- **Work instructions**
Restate word for word the lines of the material below, from the line with "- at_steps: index" to the line with "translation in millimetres", both lines included, and no others.

- **Dataset excerpts**
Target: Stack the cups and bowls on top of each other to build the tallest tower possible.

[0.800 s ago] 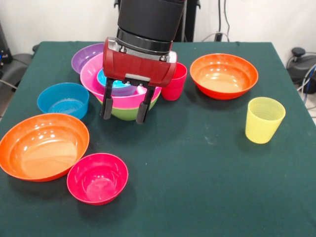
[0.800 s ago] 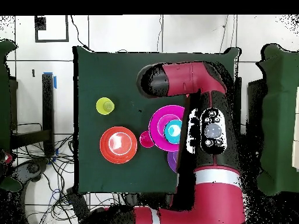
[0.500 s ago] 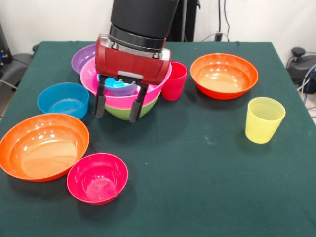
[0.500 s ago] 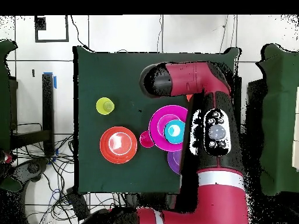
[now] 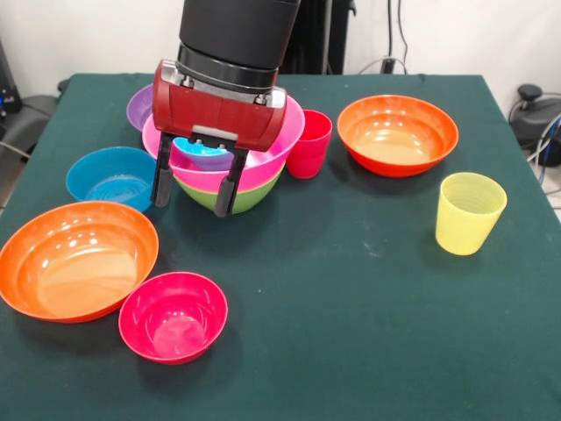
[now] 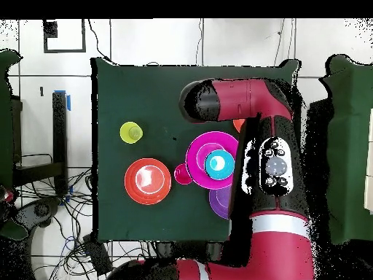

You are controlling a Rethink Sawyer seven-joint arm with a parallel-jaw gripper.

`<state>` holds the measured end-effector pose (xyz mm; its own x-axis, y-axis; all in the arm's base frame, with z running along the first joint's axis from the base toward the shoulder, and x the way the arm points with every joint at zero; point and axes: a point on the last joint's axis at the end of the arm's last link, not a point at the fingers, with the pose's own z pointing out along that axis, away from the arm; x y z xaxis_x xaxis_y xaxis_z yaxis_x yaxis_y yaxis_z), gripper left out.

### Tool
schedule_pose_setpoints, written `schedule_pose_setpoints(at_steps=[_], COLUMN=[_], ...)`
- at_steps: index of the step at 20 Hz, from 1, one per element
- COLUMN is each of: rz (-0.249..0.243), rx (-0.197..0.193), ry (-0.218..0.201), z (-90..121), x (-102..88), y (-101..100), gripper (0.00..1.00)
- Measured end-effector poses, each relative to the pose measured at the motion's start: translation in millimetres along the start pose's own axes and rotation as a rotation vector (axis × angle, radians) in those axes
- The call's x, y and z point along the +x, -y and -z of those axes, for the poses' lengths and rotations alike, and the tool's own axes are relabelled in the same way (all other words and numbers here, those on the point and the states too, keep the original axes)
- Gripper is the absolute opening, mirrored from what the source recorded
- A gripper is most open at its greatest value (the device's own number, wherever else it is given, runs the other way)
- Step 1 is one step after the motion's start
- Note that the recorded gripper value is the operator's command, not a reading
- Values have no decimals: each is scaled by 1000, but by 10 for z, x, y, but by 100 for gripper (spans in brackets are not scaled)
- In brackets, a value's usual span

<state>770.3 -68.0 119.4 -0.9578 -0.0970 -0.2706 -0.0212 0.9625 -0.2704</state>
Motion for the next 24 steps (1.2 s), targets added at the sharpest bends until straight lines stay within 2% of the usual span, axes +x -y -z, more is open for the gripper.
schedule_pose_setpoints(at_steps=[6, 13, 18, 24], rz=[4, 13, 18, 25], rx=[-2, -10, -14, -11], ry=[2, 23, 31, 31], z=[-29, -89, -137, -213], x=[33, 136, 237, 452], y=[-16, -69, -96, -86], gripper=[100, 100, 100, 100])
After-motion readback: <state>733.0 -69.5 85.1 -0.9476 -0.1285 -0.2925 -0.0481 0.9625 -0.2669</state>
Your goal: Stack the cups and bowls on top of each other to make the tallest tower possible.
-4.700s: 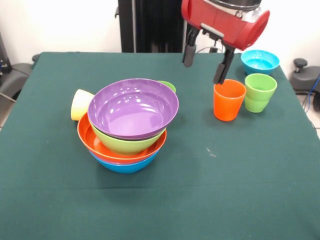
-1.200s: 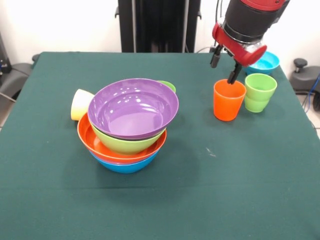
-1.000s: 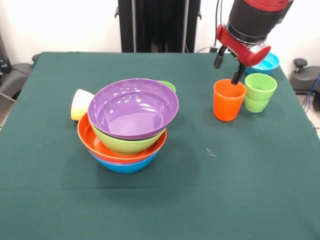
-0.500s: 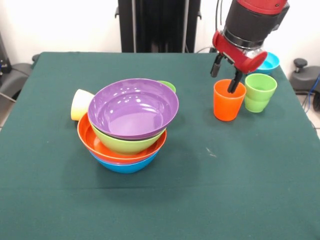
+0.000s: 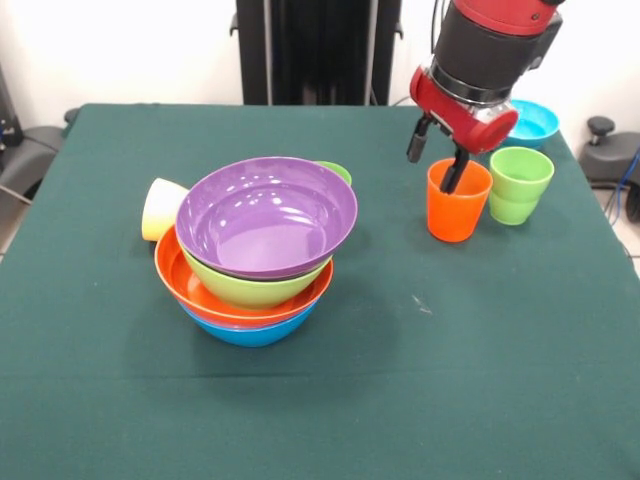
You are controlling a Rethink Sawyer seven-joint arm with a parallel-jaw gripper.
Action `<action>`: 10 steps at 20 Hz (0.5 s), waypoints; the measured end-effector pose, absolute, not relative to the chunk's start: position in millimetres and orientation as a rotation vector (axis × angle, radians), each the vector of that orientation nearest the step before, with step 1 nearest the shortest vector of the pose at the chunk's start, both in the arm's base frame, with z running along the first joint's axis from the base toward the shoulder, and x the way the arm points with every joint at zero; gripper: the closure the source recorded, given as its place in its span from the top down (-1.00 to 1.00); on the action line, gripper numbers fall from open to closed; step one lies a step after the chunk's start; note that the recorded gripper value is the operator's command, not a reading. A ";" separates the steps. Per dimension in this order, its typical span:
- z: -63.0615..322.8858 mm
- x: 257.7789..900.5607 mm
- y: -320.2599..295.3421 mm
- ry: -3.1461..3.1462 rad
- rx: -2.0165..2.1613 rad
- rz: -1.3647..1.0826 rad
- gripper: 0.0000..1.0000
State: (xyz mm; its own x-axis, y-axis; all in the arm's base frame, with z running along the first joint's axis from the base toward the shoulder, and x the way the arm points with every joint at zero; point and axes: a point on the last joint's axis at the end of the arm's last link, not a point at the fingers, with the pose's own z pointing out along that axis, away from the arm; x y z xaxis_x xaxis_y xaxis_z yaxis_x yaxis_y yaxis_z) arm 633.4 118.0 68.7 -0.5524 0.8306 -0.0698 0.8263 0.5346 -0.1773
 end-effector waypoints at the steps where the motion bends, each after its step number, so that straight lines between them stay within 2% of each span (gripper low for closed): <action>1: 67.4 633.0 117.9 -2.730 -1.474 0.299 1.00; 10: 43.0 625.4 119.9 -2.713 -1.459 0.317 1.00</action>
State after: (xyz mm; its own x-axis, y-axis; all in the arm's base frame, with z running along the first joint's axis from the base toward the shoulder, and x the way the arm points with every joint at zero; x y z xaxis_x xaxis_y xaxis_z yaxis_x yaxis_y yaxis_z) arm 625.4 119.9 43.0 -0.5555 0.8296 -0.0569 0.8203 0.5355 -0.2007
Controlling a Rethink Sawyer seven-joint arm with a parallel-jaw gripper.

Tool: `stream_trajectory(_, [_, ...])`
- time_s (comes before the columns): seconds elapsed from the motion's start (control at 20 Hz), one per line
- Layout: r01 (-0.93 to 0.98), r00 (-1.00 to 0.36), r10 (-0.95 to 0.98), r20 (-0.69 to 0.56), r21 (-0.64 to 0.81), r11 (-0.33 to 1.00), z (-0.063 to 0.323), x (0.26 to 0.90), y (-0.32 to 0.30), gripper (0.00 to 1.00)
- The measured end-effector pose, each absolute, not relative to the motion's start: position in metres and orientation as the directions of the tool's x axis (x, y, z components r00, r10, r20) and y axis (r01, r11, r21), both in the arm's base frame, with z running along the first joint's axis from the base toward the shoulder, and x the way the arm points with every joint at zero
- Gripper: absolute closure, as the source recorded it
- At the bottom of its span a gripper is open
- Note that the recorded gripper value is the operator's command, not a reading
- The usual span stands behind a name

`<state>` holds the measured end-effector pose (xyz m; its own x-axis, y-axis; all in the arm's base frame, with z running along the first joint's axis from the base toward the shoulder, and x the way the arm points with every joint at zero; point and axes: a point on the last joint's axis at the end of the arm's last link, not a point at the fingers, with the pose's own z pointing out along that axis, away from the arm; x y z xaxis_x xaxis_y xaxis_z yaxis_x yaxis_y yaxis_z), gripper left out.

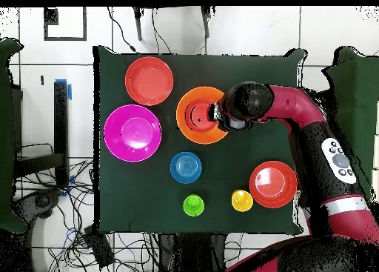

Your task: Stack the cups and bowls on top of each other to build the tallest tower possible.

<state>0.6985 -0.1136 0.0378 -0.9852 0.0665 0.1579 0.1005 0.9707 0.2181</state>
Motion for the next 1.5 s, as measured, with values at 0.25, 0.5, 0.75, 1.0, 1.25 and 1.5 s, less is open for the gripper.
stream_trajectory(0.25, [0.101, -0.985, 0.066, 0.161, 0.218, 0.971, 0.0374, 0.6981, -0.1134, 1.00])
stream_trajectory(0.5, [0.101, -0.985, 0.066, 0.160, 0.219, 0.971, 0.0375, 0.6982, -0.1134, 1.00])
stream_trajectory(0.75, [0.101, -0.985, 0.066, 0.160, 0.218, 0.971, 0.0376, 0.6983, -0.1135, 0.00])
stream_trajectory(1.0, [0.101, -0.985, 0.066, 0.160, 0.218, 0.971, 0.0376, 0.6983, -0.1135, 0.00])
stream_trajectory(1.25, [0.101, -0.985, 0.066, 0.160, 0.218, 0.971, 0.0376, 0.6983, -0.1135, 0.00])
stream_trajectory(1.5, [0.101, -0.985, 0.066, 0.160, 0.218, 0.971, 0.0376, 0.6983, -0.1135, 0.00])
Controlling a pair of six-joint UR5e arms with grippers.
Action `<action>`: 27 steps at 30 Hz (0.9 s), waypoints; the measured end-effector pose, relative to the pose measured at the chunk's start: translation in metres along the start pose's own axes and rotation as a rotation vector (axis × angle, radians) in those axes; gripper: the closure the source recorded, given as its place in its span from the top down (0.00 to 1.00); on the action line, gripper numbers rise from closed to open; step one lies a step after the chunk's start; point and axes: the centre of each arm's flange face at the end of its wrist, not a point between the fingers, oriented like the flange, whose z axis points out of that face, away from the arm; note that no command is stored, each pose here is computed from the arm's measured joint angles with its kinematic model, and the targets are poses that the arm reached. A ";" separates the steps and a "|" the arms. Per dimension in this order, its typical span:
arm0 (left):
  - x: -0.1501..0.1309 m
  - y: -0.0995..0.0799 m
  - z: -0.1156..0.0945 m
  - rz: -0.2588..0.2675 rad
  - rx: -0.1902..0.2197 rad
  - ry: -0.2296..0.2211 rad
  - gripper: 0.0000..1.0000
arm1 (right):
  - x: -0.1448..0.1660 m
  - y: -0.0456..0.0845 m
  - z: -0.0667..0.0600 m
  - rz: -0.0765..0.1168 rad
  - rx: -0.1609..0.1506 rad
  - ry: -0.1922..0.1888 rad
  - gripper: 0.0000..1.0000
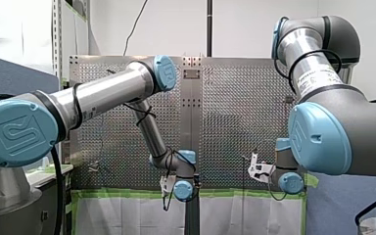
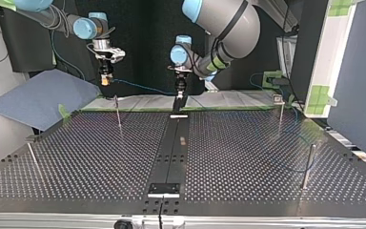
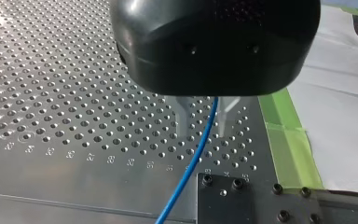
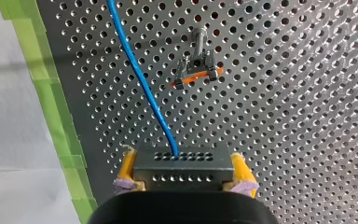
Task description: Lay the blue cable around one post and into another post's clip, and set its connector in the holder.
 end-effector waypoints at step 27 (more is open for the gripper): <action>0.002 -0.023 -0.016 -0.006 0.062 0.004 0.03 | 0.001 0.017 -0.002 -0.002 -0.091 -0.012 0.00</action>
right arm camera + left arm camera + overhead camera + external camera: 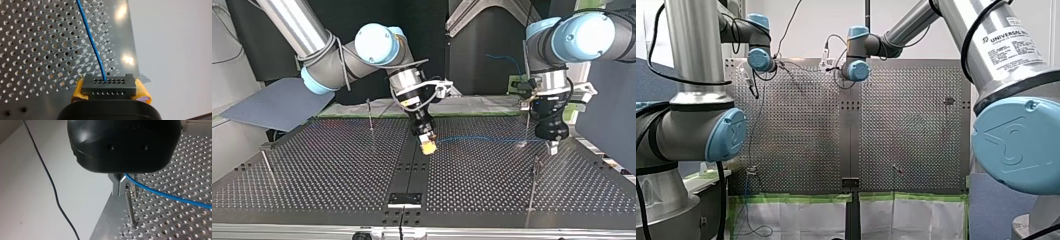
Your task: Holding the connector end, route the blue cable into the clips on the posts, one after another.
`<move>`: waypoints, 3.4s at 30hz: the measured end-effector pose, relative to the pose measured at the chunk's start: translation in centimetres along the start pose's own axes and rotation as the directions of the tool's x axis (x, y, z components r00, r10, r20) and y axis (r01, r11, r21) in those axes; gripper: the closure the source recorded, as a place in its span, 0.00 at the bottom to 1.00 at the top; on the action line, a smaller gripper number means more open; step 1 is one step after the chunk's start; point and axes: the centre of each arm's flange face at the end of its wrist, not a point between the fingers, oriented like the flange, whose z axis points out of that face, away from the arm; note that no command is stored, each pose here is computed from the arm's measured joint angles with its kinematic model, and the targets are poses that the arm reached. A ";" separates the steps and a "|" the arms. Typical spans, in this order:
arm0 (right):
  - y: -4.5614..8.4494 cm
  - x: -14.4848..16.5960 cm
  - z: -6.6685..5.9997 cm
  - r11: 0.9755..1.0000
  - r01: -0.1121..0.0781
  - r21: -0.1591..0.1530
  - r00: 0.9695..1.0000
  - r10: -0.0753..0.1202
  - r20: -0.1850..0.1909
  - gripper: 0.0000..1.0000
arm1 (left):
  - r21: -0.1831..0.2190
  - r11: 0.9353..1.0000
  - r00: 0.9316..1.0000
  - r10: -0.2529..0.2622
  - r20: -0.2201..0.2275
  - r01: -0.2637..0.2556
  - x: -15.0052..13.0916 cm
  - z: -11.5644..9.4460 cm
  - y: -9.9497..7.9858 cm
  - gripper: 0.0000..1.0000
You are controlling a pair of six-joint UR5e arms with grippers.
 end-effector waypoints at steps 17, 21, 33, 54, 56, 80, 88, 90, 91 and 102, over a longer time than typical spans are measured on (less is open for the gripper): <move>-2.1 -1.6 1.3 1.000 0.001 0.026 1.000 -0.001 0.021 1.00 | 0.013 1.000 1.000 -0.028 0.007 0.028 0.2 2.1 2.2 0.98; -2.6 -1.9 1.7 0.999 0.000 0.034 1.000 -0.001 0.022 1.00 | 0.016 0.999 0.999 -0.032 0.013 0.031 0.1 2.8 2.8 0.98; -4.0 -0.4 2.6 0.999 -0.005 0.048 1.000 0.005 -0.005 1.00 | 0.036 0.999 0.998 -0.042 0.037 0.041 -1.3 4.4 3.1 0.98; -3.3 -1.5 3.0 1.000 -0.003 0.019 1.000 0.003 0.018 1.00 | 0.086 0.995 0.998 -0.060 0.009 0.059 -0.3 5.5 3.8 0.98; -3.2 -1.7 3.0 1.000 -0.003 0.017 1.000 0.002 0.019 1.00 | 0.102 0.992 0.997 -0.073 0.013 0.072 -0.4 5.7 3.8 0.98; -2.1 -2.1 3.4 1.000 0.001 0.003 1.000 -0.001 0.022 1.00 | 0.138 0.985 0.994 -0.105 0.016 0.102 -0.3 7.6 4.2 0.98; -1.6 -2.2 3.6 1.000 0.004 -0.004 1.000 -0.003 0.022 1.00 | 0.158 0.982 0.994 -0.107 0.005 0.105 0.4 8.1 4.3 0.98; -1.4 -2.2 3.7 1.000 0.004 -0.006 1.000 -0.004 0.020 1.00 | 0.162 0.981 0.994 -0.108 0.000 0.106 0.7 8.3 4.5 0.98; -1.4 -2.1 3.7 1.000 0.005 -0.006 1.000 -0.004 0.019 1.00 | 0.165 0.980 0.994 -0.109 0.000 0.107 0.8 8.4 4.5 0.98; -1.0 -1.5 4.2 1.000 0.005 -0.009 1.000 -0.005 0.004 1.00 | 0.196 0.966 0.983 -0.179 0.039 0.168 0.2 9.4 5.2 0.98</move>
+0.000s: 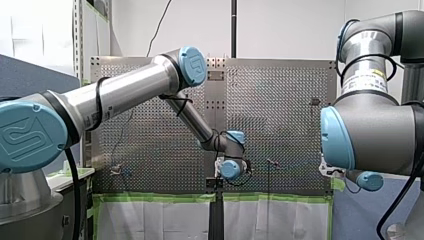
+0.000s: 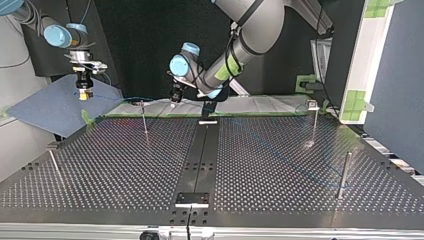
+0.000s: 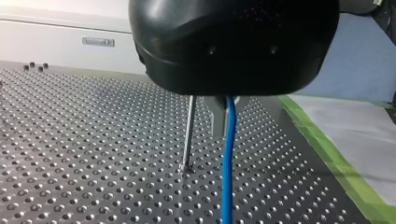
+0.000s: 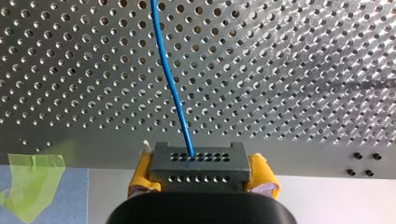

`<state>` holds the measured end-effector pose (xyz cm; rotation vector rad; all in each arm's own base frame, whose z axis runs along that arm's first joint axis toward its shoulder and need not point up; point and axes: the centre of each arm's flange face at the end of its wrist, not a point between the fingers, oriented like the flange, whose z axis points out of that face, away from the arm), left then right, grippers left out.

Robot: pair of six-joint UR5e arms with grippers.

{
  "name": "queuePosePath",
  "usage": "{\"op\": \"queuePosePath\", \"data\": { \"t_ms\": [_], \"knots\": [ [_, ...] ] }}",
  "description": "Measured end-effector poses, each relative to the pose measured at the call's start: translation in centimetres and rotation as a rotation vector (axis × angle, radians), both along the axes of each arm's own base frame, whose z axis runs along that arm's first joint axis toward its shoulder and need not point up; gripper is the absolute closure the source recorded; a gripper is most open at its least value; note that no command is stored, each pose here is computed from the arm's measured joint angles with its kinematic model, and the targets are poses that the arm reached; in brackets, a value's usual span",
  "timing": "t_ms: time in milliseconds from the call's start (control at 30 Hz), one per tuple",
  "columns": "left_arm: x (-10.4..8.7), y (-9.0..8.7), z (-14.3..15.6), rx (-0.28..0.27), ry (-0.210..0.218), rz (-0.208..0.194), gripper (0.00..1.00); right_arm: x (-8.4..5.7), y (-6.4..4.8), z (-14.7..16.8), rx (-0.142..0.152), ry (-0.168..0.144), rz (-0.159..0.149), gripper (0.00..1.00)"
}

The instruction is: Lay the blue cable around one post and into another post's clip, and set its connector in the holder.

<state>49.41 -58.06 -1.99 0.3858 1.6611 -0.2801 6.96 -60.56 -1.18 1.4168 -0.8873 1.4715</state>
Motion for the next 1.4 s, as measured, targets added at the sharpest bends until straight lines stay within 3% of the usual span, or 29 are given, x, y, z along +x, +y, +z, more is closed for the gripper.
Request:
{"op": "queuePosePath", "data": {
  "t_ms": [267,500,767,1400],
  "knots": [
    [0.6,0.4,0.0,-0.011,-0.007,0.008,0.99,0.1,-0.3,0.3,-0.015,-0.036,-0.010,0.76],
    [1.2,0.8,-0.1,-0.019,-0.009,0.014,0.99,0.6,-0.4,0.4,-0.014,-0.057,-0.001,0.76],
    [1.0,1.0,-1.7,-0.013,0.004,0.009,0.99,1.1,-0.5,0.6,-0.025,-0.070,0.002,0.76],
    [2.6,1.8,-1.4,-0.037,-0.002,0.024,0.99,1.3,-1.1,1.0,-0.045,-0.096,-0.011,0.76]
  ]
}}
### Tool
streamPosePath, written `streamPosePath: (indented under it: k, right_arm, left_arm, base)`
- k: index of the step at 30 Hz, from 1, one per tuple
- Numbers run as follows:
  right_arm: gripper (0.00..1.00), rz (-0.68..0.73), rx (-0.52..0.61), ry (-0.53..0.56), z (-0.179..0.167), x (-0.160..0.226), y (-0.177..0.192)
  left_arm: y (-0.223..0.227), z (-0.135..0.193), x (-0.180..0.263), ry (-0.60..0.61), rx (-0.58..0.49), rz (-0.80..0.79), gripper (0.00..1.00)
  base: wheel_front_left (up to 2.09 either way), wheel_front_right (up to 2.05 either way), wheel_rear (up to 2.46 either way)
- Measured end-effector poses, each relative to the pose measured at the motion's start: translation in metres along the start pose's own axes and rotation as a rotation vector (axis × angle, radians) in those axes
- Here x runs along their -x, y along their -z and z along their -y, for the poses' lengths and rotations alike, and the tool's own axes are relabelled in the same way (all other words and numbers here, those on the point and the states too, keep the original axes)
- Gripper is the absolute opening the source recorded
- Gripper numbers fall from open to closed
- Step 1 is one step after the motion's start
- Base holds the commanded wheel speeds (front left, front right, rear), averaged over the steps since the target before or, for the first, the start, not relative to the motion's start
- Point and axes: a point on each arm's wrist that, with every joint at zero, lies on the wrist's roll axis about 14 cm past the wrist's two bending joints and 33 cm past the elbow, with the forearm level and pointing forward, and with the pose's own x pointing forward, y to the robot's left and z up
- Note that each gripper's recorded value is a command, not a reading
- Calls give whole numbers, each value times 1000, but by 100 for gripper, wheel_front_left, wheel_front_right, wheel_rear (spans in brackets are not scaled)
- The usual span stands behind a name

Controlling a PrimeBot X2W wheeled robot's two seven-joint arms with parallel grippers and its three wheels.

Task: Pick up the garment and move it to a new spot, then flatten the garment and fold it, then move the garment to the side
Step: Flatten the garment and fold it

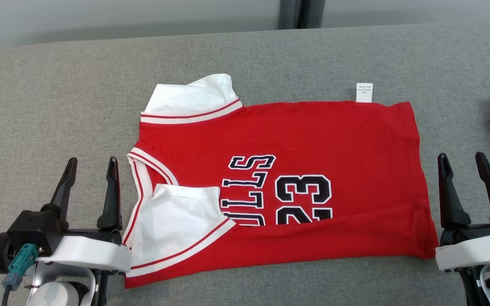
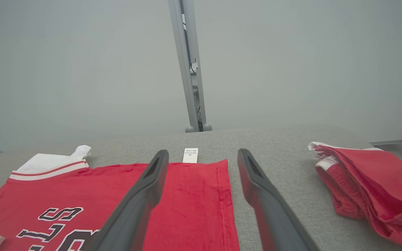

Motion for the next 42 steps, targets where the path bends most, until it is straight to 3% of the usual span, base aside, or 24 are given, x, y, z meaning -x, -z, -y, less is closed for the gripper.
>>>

- **Finished task**
- at_steps: index of the step at 20 Hz, from 1, one per element
- COLUMN is each of: rz (-0.249..0.243), rx (-0.197..0.193), ry (-0.218..0.201), z (-90..121), x (-102..88), y (-101..100), gripper (0.00..1.00)
- Measured end-effector poses, each relative to the pose measured at the motion's start: translation in millimetres along the start pose's own axes and rotation as a rotation vector (axis × angle, radians) in those axes

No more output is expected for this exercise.